Read Bones in Daylight Page 6


  "They're launching fireworks now, Max. Why would they explode fireworks?"

  "I didn't think they had any rockets left from the last time I tried putting Roscoe in the ground. Where do they keep the things?" Max shook his head. "It's the end of the world to most of them. They won't want to hold anything back."

  A series of red and blue flowers exploded over downtown. "Where did they get such fireworks? They're as bright and loud as any I've ever seen."

  "Who knows where they find all the rockets, but they've been saving to launch them on the day when Roscoe reopened the glass factory. The rockets have to be as old and as touchy as the people lighting them by now. It'll be a miracle if someone doesn't lose a hand. Is Toni's Lounge still burning?"

  "The flames are dancing across the roof. Why doesn't anyone try to contain the fire?"

  "The town sold the only firetruck it ever had, and none of the fire hydrants work."

  "Why not?"

  "Believe it or not, Lauren, water isn't free."

  Lauren turned from the window and glared at Max. "So there's no water to fight any of those flames because you told them, through our dead Grandfather, to stop paying the bills? You're all fools."

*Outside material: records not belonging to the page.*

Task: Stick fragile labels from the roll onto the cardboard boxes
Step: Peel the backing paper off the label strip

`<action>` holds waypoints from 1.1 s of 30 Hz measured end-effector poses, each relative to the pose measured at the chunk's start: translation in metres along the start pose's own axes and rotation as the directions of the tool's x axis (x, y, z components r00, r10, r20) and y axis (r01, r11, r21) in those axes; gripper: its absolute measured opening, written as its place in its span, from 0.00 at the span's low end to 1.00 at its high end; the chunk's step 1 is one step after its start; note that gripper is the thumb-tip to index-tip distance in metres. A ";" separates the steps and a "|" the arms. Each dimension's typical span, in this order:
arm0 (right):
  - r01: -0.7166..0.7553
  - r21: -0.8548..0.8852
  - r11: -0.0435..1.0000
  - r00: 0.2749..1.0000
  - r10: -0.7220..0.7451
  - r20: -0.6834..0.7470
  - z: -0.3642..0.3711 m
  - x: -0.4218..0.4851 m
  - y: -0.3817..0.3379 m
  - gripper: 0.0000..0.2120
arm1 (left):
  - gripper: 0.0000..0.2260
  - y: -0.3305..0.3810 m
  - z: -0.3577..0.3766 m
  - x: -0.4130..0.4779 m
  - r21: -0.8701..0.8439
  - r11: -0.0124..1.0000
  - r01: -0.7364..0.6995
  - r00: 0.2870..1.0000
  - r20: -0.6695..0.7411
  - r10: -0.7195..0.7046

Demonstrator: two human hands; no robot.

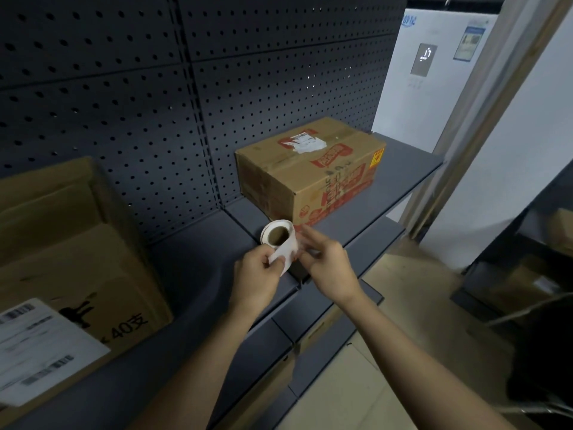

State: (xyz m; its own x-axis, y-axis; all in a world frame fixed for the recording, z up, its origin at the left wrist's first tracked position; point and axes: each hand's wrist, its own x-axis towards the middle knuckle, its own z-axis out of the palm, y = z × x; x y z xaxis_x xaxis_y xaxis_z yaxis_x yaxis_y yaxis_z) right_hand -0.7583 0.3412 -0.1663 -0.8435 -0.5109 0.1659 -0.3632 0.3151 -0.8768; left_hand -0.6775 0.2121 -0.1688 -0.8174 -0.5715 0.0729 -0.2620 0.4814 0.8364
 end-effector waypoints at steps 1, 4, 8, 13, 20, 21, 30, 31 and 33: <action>-0.005 0.011 1.000 1.000 0.005 -0.010 0.000 0.000 0.000 0.22 | 0.11 -0.001 -0.003 0.000 -0.022 1.000 0.013 1.000 0.015 -0.013; 0.012 -0.015 1.000 0.999 -0.012 -0.049 0.003 0.002 0.001 0.19 | 0.08 -0.005 -0.008 0.000 -0.118 0.991 0.057 0.997 0.050 -0.051; 0.012 -0.037 0.999 0.999 -0.013 -0.045 0.008 0.003 0.001 0.18 | 0.09 -0.004 -0.018 -0.007 -0.167 0.983 0.081 0.994 0.091 -0.067; 0.050 -0.034 0.998 0.998 -0.051 -0.049 0.011 0.000 -0.002 0.19 | 0.05 0.000 -0.026 -0.017 -0.158 0.984 0.086 0.990 0.125 -0.067; 0.142 -0.041 0.989 0.990 -0.142 0.019 0.015 -0.016 -0.015 0.18 | 0.06 0.004 -0.027 -0.022 -0.246 0.965 0.086 0.991 0.121 -0.058; 0.156 -0.044 0.987 0.987 -0.155 0.037 0.016 -0.018 -0.016 0.17 | 0.07 0.002 -0.027 -0.022 -0.241 0.967 0.077 0.994 0.096 -0.055; 0.166 0.025 0.986 0.986 -0.166 0.008 0.030 -0.024 -0.008 0.11 | 0.05 -0.016 -0.032 -0.029 -0.222 0.962 0.159 0.987 0.070 -0.147; 0.159 0.029 0.987 0.987 -0.159 -0.005 0.031 -0.024 -0.008 0.10 | 0.05 -0.017 -0.034 -0.031 -0.232 0.956 0.181 0.983 0.079 -0.167; 0.145 0.029 0.989 0.989 -0.144 -0.024 0.034 -0.023 -0.009 0.11 | 0.06 -0.018 -0.036 -0.034 -0.261 0.943 0.207 0.978 0.096 -0.188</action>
State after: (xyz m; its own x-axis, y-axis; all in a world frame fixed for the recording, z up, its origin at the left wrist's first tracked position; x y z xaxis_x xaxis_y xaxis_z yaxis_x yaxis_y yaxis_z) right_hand -0.7226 0.3228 -0.1779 -0.7913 -0.5319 0.3015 -0.4703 0.2145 -0.8561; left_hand -0.6266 0.1988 -0.1672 -0.7988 -0.5855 -0.1379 -0.2823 0.1624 0.9455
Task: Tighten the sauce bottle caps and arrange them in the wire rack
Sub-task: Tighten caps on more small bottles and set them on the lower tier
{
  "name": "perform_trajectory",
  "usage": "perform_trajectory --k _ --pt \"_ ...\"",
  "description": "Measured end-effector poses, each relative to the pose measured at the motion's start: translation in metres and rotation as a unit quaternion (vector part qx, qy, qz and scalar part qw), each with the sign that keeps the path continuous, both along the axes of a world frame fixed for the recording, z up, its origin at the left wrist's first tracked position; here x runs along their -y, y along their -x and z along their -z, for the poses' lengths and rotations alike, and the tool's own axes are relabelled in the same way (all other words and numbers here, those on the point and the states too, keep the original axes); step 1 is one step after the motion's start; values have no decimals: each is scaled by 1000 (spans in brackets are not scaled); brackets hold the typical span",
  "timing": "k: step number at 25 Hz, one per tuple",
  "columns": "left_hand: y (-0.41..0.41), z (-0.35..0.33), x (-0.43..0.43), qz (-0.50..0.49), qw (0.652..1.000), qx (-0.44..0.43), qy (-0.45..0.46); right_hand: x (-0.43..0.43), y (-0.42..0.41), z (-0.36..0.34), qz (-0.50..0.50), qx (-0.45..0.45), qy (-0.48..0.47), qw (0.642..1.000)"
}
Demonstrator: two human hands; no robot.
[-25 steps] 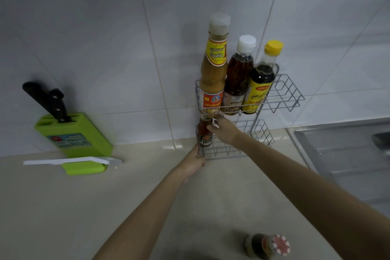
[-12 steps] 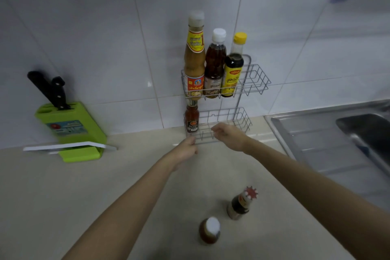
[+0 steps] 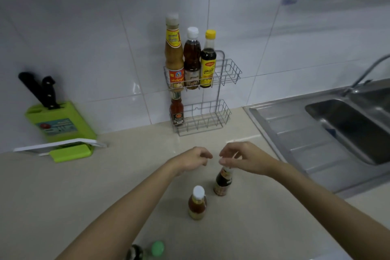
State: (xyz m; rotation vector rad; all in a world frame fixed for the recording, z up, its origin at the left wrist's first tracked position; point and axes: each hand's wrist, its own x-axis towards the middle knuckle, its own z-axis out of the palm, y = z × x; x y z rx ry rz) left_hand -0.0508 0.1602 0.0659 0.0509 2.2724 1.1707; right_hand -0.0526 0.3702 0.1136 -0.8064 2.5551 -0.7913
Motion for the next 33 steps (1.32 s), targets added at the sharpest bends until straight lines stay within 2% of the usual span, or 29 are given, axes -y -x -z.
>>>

  "Careful. Those residents still give what they can to Grandpa Roscoe."

  "You steal from them."

  "No, I'm no thief," Max shook his head. "I've never asked them to give a dime. I've never begged from any of them. All those people shuffling in the streets, screaming at one another, give according to their own will. They all want Grandpa Roscoe to stand out of that bed so badly that they'll happily watch this town burn if that's what it took to get Roscoe's factory back in business."

  "But it's impossible, Max. That business will never open again. Roscoe's dead."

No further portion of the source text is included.